======== Exercise data
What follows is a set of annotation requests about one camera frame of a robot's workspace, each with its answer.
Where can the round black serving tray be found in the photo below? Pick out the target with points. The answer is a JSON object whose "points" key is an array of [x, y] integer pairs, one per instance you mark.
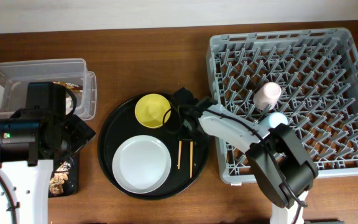
{"points": [[121, 125]]}

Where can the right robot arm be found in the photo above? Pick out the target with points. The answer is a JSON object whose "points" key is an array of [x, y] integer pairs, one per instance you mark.
{"points": [[282, 167]]}

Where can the clear plastic bin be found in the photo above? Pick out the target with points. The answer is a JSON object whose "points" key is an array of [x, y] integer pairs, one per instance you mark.
{"points": [[15, 77]]}

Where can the food scraps and rice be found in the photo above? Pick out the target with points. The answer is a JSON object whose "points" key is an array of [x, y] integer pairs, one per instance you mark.
{"points": [[59, 177]]}

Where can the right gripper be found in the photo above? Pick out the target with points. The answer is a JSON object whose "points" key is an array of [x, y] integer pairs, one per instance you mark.
{"points": [[184, 134]]}

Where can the blue cup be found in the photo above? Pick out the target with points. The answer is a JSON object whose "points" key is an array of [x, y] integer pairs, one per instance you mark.
{"points": [[274, 119]]}

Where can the grey plate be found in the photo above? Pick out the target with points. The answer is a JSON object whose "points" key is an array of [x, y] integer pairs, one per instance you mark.
{"points": [[141, 164]]}

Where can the yellow bowl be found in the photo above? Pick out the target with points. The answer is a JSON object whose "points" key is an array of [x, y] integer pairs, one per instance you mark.
{"points": [[152, 110]]}

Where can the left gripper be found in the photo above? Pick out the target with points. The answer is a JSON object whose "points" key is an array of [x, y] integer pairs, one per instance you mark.
{"points": [[81, 132]]}

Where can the black rectangular tray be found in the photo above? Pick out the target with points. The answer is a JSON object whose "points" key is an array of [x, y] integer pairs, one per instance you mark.
{"points": [[71, 187]]}

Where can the gold snack wrapper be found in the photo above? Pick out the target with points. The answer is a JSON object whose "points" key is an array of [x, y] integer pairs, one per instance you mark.
{"points": [[71, 86]]}

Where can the grey dishwasher rack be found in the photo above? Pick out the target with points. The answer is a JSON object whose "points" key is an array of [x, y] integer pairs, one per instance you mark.
{"points": [[317, 71]]}

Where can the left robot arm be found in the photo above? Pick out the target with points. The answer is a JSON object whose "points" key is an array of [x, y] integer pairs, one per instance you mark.
{"points": [[32, 141]]}

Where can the pink cup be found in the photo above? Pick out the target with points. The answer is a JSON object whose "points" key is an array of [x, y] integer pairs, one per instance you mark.
{"points": [[267, 96]]}

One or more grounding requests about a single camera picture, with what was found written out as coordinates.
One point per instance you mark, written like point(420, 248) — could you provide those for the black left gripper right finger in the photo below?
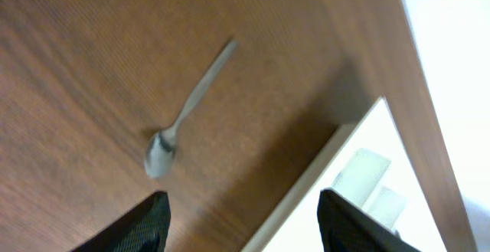
point(345, 228)

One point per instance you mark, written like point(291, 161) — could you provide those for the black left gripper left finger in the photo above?
point(144, 228)

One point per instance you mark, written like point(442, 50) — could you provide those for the white cutlery tray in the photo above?
point(365, 163)

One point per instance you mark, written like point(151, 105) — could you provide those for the small metal teaspoon right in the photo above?
point(162, 147)

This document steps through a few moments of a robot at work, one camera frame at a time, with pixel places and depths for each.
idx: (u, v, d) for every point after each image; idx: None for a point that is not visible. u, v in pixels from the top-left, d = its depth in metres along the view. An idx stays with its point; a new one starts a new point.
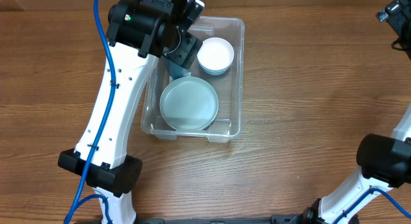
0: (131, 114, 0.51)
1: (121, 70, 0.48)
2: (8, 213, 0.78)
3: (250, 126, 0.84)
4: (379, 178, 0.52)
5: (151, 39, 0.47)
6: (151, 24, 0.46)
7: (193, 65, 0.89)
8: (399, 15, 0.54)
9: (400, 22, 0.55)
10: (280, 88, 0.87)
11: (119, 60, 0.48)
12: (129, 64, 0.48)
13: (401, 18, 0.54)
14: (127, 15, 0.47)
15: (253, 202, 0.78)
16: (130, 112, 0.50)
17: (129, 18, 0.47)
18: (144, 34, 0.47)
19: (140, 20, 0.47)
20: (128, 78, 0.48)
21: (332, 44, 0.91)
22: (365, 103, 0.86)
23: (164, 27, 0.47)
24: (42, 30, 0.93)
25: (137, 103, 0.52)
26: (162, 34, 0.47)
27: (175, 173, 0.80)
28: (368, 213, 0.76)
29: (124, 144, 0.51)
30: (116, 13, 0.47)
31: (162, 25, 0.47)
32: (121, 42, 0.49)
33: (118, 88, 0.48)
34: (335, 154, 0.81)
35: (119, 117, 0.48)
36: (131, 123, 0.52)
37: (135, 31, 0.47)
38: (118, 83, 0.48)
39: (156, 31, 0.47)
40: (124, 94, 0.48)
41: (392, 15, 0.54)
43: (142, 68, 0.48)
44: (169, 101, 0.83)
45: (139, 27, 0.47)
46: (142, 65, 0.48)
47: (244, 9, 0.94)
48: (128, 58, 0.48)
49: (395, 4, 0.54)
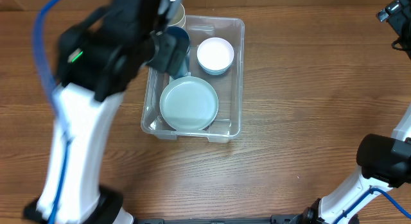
0: (95, 160, 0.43)
1: (75, 119, 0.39)
2: (8, 213, 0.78)
3: (250, 126, 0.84)
4: (379, 178, 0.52)
5: (105, 85, 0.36)
6: (107, 58, 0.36)
7: (193, 65, 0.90)
8: (399, 15, 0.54)
9: (401, 22, 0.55)
10: (280, 88, 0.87)
11: (71, 108, 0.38)
12: (81, 114, 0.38)
13: (401, 18, 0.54)
14: (76, 49, 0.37)
15: (253, 202, 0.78)
16: (94, 158, 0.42)
17: (79, 54, 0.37)
18: (98, 74, 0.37)
19: (93, 55, 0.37)
20: (84, 128, 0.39)
21: (332, 44, 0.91)
22: (365, 103, 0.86)
23: (122, 62, 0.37)
24: None
25: (102, 144, 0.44)
26: (121, 70, 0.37)
27: (175, 173, 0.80)
28: (368, 213, 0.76)
29: (92, 190, 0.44)
30: (61, 46, 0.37)
31: (121, 60, 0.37)
32: (71, 82, 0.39)
33: (74, 140, 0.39)
34: (335, 154, 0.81)
35: (81, 173, 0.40)
36: (97, 166, 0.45)
37: (87, 69, 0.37)
38: (74, 135, 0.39)
39: (113, 70, 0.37)
40: (83, 144, 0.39)
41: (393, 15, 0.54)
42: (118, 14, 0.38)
43: (101, 114, 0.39)
44: (169, 101, 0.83)
45: (93, 64, 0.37)
46: (101, 111, 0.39)
47: (244, 9, 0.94)
48: (83, 104, 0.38)
49: (395, 4, 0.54)
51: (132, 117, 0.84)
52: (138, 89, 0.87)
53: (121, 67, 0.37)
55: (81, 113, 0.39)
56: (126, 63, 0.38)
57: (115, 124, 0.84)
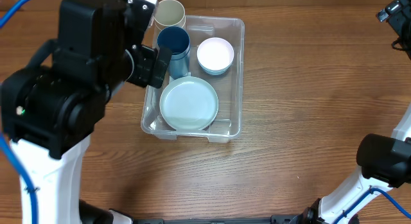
0: (69, 199, 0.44)
1: (36, 171, 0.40)
2: (8, 213, 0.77)
3: (250, 126, 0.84)
4: (379, 179, 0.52)
5: (58, 140, 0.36)
6: (58, 107, 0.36)
7: (193, 66, 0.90)
8: (399, 15, 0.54)
9: (401, 22, 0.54)
10: (281, 88, 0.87)
11: (28, 160, 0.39)
12: (44, 163, 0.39)
13: (401, 19, 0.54)
14: (19, 107, 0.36)
15: (254, 202, 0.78)
16: (67, 198, 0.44)
17: (22, 112, 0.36)
18: (49, 128, 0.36)
19: (45, 104, 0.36)
20: (45, 180, 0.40)
21: (332, 44, 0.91)
22: (366, 103, 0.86)
23: (78, 110, 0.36)
24: (42, 31, 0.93)
25: (75, 184, 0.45)
26: (75, 123, 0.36)
27: (175, 173, 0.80)
28: (368, 213, 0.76)
29: None
30: (4, 103, 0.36)
31: (74, 108, 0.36)
32: (22, 138, 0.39)
33: (39, 190, 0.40)
34: (335, 154, 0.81)
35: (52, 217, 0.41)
36: (74, 203, 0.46)
37: (35, 124, 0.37)
38: (37, 186, 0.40)
39: (67, 119, 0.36)
40: (50, 192, 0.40)
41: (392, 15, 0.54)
42: (69, 50, 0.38)
43: (60, 168, 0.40)
44: (169, 101, 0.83)
45: (43, 113, 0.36)
46: (60, 166, 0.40)
47: (244, 9, 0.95)
48: (40, 159, 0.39)
49: (395, 4, 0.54)
51: (132, 117, 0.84)
52: (138, 89, 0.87)
53: (76, 118, 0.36)
55: (45, 162, 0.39)
56: (83, 115, 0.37)
57: (115, 124, 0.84)
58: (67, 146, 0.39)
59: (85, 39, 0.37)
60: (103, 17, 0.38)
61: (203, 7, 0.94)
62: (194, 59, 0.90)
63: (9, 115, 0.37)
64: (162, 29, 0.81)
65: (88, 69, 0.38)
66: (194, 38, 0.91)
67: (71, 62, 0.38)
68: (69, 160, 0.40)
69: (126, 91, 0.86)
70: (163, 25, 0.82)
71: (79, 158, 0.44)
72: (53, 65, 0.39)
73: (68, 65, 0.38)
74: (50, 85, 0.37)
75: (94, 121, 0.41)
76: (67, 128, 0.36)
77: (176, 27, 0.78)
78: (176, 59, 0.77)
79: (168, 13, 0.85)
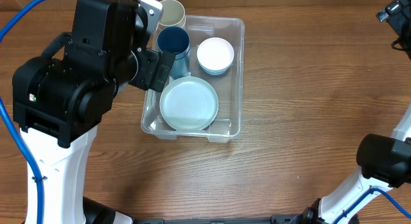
0: (75, 187, 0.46)
1: (43, 160, 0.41)
2: (8, 213, 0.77)
3: (250, 126, 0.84)
4: (379, 178, 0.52)
5: (69, 126, 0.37)
6: (69, 94, 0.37)
7: (193, 66, 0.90)
8: (399, 15, 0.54)
9: (401, 21, 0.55)
10: (280, 88, 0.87)
11: (37, 151, 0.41)
12: (52, 150, 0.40)
13: (401, 18, 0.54)
14: (31, 94, 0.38)
15: (253, 202, 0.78)
16: (74, 187, 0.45)
17: (34, 99, 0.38)
18: (61, 114, 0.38)
19: (56, 92, 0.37)
20: (53, 169, 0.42)
21: (332, 44, 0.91)
22: (365, 103, 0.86)
23: (88, 97, 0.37)
24: (42, 30, 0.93)
25: (83, 172, 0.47)
26: (85, 109, 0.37)
27: (175, 173, 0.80)
28: (368, 213, 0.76)
29: (76, 213, 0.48)
30: (17, 91, 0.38)
31: (85, 95, 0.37)
32: (33, 126, 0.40)
33: (46, 180, 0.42)
34: (335, 154, 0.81)
35: (59, 204, 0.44)
36: (81, 190, 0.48)
37: (47, 112, 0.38)
38: (44, 176, 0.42)
39: (78, 106, 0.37)
40: (57, 181, 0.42)
41: (392, 15, 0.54)
42: (83, 41, 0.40)
43: (67, 158, 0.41)
44: (169, 100, 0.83)
45: (54, 101, 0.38)
46: (67, 156, 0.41)
47: (244, 9, 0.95)
48: (48, 149, 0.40)
49: (395, 4, 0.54)
51: (132, 117, 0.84)
52: (138, 89, 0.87)
53: (86, 105, 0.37)
55: (54, 149, 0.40)
56: (94, 102, 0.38)
57: (115, 124, 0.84)
58: (77, 133, 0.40)
59: (99, 31, 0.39)
60: (117, 13, 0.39)
61: (203, 7, 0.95)
62: (194, 59, 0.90)
63: (23, 103, 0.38)
64: (162, 29, 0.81)
65: (99, 60, 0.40)
66: (194, 38, 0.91)
67: (83, 53, 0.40)
68: (77, 148, 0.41)
69: (126, 91, 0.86)
70: (164, 25, 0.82)
71: (87, 147, 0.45)
72: (67, 57, 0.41)
73: (81, 56, 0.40)
74: (63, 74, 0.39)
75: (102, 112, 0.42)
76: (78, 115, 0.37)
77: (175, 27, 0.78)
78: (176, 60, 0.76)
79: (169, 13, 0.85)
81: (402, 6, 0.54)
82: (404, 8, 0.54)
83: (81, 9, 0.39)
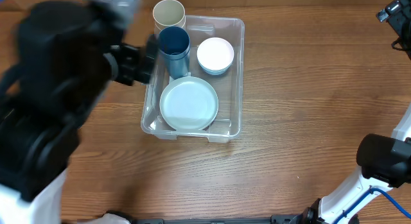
0: None
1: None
2: None
3: (250, 126, 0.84)
4: (379, 178, 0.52)
5: (26, 188, 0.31)
6: (25, 150, 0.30)
7: (193, 66, 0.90)
8: (399, 15, 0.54)
9: (401, 21, 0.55)
10: (280, 88, 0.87)
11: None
12: (8, 215, 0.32)
13: (400, 18, 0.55)
14: None
15: (254, 202, 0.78)
16: None
17: None
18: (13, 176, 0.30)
19: (9, 147, 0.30)
20: None
21: (332, 44, 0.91)
22: (365, 103, 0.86)
23: (47, 153, 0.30)
24: None
25: None
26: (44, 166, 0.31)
27: (175, 173, 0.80)
28: (368, 213, 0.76)
29: None
30: None
31: (43, 151, 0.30)
32: None
33: None
34: (335, 154, 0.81)
35: None
36: None
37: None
38: None
39: (34, 166, 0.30)
40: None
41: (392, 15, 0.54)
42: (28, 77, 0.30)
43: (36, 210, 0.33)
44: (169, 101, 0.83)
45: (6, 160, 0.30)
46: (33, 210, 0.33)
47: (244, 9, 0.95)
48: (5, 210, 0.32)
49: (394, 4, 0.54)
51: (132, 117, 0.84)
52: (138, 89, 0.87)
53: (45, 161, 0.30)
55: (8, 214, 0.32)
56: (56, 153, 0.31)
57: (115, 124, 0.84)
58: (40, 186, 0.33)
59: (43, 68, 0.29)
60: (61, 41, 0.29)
61: (203, 7, 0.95)
62: (194, 59, 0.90)
63: None
64: (162, 29, 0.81)
65: (53, 101, 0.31)
66: (194, 38, 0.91)
67: (33, 93, 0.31)
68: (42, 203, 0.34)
69: (126, 91, 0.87)
70: (163, 25, 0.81)
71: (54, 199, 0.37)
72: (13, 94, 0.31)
73: (29, 93, 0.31)
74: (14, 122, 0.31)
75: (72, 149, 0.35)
76: (35, 172, 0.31)
77: (175, 27, 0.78)
78: (176, 59, 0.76)
79: (168, 13, 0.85)
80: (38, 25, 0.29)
81: (402, 6, 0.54)
82: (404, 9, 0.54)
83: (19, 45, 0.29)
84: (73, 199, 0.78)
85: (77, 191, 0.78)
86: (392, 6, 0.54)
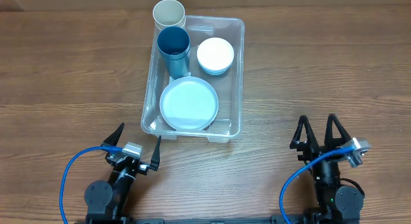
0: None
1: None
2: (8, 213, 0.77)
3: (250, 126, 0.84)
4: None
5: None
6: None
7: (193, 66, 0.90)
8: (360, 158, 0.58)
9: (359, 207, 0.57)
10: (281, 87, 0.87)
11: None
12: None
13: (358, 193, 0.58)
14: None
15: (253, 202, 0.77)
16: None
17: None
18: None
19: None
20: None
21: (332, 44, 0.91)
22: (366, 104, 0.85)
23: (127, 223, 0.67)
24: (42, 30, 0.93)
25: None
26: None
27: (175, 173, 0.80)
28: (368, 213, 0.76)
29: None
30: None
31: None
32: None
33: None
34: None
35: None
36: None
37: None
38: None
39: None
40: None
41: (314, 142, 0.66)
42: (103, 202, 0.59)
43: None
44: (169, 101, 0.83)
45: None
46: None
47: (244, 9, 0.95)
48: None
49: (332, 151, 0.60)
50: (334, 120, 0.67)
51: (132, 117, 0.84)
52: (138, 89, 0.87)
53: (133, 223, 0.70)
55: None
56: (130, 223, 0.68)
57: (115, 124, 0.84)
58: None
59: (101, 202, 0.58)
60: (97, 186, 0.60)
61: (203, 7, 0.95)
62: (194, 59, 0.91)
63: None
64: (162, 29, 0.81)
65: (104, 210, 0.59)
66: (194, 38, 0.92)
67: (96, 208, 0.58)
68: None
69: (126, 91, 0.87)
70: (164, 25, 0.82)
71: None
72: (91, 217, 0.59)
73: (96, 210, 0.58)
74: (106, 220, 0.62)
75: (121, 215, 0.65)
76: None
77: (175, 27, 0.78)
78: (176, 59, 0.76)
79: (169, 13, 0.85)
80: (92, 192, 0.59)
81: (347, 138, 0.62)
82: (351, 155, 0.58)
83: (88, 197, 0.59)
84: (74, 199, 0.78)
85: (77, 191, 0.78)
86: (300, 146, 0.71)
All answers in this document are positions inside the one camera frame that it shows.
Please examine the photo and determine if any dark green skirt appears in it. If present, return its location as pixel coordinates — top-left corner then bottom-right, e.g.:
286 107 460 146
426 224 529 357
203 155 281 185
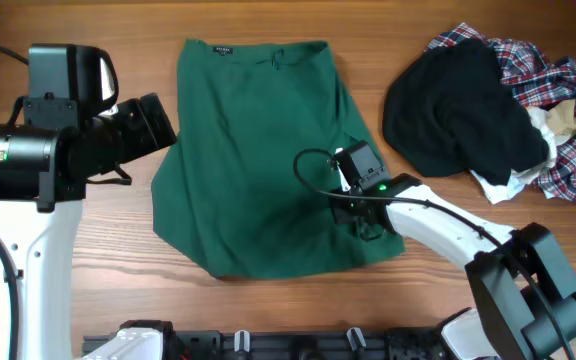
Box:
151 39 404 279

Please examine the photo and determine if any black garment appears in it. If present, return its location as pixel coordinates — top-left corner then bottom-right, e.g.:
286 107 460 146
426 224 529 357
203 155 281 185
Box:
382 39 550 185

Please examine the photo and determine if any beige garment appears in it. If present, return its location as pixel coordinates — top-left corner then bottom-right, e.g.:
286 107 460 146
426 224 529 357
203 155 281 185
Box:
547 99 576 137

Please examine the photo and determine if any red plaid shirt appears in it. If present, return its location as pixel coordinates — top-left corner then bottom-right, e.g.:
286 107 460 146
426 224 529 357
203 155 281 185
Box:
427 23 576 202

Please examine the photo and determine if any white garment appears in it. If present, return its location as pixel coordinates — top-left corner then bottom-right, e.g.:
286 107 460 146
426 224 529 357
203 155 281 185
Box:
470 107 570 204

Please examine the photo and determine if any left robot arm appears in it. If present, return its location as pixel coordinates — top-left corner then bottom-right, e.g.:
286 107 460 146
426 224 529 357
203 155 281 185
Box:
0 44 176 359

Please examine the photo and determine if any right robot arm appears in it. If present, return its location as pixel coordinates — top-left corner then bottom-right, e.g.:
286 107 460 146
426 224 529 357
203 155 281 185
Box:
330 142 576 359

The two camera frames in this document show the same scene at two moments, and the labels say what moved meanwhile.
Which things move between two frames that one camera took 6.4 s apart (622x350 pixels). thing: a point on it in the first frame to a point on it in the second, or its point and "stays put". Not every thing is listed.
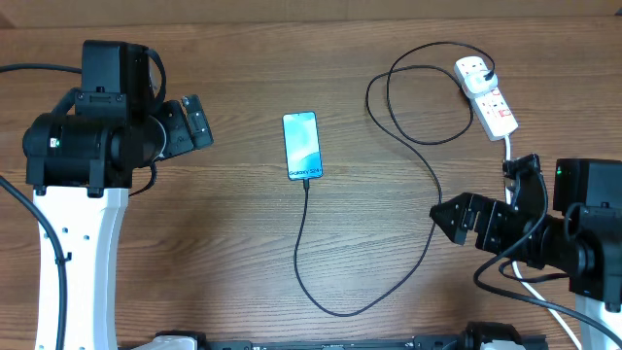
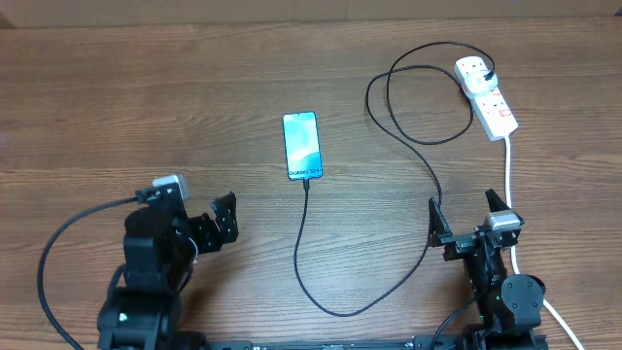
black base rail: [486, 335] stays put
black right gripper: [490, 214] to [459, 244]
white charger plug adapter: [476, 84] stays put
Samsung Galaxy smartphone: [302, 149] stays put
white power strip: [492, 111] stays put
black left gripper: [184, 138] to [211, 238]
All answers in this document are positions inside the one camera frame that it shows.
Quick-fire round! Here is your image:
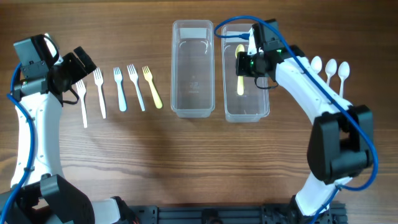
================
=== Assignment ===
Whenever a line above includes the string "about", copy it.

=== Your response ===
What follows is a set of annotation requests about one camera frame of a robot's workspace, each with its answer.
One or more grounding requests about a single camera picture, with what was found written out as coordinates.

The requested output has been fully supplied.